**EXERCISE DETAILS**
Look for the word "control" in the material below. Copy each line that has it.

**SOURCE DATA**
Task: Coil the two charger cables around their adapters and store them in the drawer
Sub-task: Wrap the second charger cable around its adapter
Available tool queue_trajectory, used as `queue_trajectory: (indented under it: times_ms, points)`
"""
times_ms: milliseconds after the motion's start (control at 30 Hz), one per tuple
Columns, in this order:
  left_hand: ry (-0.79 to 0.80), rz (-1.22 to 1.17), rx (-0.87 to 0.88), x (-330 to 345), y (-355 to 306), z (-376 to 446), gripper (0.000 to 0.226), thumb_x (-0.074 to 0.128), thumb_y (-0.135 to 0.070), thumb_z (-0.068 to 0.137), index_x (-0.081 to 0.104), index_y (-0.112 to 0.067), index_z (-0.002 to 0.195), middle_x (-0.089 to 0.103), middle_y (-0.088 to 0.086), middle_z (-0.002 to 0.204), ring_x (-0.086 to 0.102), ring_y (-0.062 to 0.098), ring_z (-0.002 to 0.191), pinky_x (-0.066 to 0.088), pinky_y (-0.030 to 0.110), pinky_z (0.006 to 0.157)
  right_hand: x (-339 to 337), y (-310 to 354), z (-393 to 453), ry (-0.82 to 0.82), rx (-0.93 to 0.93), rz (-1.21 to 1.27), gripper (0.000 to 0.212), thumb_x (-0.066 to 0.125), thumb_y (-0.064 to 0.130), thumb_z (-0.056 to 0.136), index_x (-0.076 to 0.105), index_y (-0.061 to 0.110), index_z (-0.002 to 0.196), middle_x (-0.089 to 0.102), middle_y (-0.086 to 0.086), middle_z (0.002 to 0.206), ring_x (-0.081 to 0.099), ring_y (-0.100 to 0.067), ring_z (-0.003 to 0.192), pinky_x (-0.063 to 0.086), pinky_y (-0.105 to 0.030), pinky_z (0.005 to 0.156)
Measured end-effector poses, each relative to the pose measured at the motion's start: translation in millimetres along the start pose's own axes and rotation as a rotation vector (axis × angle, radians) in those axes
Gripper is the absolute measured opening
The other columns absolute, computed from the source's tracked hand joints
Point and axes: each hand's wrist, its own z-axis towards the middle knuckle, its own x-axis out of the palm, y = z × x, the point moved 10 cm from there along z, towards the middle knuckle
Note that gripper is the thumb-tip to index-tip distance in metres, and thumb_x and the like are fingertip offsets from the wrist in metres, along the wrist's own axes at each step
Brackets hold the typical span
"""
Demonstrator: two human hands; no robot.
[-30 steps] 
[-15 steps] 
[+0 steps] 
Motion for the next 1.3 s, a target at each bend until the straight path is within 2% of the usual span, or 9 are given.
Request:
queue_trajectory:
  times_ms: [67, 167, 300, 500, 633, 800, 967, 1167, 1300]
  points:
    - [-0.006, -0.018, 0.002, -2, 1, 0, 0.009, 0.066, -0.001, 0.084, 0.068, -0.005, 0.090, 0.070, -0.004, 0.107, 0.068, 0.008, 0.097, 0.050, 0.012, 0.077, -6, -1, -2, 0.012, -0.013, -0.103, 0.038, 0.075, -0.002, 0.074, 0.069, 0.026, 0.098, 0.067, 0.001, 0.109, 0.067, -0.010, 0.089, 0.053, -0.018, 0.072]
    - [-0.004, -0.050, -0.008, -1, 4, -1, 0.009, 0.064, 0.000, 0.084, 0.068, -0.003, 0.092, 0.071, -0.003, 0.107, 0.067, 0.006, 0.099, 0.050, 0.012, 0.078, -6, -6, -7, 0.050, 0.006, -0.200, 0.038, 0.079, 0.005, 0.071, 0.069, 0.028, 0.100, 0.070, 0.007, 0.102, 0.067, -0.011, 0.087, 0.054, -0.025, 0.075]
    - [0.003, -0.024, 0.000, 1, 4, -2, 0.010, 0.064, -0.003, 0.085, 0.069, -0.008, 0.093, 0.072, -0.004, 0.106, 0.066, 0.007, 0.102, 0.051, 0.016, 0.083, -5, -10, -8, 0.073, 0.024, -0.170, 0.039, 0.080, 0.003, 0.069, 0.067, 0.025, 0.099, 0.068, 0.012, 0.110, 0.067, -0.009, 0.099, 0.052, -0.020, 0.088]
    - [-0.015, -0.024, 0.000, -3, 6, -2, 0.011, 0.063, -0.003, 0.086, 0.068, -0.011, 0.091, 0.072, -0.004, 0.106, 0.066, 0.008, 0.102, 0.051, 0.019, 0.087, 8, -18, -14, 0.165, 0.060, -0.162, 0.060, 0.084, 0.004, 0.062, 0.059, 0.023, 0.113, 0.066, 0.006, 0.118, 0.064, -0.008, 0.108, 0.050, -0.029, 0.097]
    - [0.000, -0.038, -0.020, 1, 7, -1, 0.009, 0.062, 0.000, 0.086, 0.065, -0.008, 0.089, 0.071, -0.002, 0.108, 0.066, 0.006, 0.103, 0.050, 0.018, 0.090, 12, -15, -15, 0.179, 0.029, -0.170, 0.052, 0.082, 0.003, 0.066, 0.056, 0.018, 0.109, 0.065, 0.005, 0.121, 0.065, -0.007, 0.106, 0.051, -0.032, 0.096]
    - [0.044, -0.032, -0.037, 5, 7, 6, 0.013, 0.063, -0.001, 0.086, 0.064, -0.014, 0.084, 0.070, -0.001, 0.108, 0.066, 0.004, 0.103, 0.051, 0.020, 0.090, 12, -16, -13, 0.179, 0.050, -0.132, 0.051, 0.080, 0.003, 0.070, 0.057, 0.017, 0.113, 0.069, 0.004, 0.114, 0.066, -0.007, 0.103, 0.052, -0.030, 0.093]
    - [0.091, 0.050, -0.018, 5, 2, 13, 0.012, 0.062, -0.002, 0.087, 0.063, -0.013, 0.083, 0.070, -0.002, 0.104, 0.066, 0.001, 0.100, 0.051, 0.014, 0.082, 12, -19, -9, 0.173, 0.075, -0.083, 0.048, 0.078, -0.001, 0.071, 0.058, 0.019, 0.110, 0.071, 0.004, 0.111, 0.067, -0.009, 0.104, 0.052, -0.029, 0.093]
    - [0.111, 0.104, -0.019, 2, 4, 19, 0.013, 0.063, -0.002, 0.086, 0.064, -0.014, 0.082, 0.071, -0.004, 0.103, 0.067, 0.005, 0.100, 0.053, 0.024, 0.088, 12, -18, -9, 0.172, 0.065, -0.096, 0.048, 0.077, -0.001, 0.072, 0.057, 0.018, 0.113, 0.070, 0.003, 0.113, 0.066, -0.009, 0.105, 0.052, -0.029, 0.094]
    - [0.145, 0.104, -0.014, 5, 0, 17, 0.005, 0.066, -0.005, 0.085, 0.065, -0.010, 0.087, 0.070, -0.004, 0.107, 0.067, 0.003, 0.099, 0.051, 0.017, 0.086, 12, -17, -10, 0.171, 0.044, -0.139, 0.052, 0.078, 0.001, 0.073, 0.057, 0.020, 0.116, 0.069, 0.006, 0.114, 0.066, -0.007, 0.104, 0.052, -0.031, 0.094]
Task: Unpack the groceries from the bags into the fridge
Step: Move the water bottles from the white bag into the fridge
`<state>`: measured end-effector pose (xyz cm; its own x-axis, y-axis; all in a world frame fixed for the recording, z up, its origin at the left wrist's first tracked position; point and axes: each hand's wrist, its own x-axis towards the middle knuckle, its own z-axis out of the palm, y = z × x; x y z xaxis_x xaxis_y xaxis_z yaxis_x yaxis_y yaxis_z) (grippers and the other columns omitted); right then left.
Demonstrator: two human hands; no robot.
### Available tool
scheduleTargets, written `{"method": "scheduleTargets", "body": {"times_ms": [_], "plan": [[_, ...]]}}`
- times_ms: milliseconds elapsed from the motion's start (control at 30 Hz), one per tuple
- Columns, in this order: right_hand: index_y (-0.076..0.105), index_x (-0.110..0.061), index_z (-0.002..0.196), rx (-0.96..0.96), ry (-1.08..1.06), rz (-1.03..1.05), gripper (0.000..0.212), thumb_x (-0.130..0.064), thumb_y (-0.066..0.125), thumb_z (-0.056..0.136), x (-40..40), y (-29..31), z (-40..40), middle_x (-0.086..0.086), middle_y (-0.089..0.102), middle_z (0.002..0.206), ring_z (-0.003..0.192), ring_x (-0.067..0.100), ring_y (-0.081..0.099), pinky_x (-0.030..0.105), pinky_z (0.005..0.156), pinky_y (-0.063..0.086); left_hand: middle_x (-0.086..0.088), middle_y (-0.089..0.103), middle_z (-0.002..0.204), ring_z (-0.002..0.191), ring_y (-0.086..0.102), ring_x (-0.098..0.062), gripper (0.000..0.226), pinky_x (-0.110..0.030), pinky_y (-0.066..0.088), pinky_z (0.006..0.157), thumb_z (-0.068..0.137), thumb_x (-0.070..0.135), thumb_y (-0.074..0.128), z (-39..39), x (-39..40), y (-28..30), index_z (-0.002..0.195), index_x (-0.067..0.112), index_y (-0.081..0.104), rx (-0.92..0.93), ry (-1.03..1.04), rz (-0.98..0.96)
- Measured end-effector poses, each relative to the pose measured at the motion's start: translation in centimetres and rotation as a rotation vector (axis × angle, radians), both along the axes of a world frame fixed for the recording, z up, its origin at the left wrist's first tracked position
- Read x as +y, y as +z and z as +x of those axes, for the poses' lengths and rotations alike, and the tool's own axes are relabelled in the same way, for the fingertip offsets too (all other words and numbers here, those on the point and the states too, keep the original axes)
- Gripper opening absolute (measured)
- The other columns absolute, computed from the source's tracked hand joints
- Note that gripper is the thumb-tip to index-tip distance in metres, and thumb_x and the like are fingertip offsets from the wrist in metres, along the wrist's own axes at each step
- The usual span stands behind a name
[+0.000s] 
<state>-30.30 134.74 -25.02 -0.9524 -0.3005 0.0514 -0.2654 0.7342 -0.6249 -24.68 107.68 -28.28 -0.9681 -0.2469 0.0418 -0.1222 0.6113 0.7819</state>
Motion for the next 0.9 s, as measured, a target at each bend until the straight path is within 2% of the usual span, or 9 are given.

**WRITTEN RESPONSE**
times_ms: milliseconds after the motion's start (control at 30 Hz), one per tuple
- times_ms: milliseconds elapsed from the motion's start (control at 30 Hz), one per tuple

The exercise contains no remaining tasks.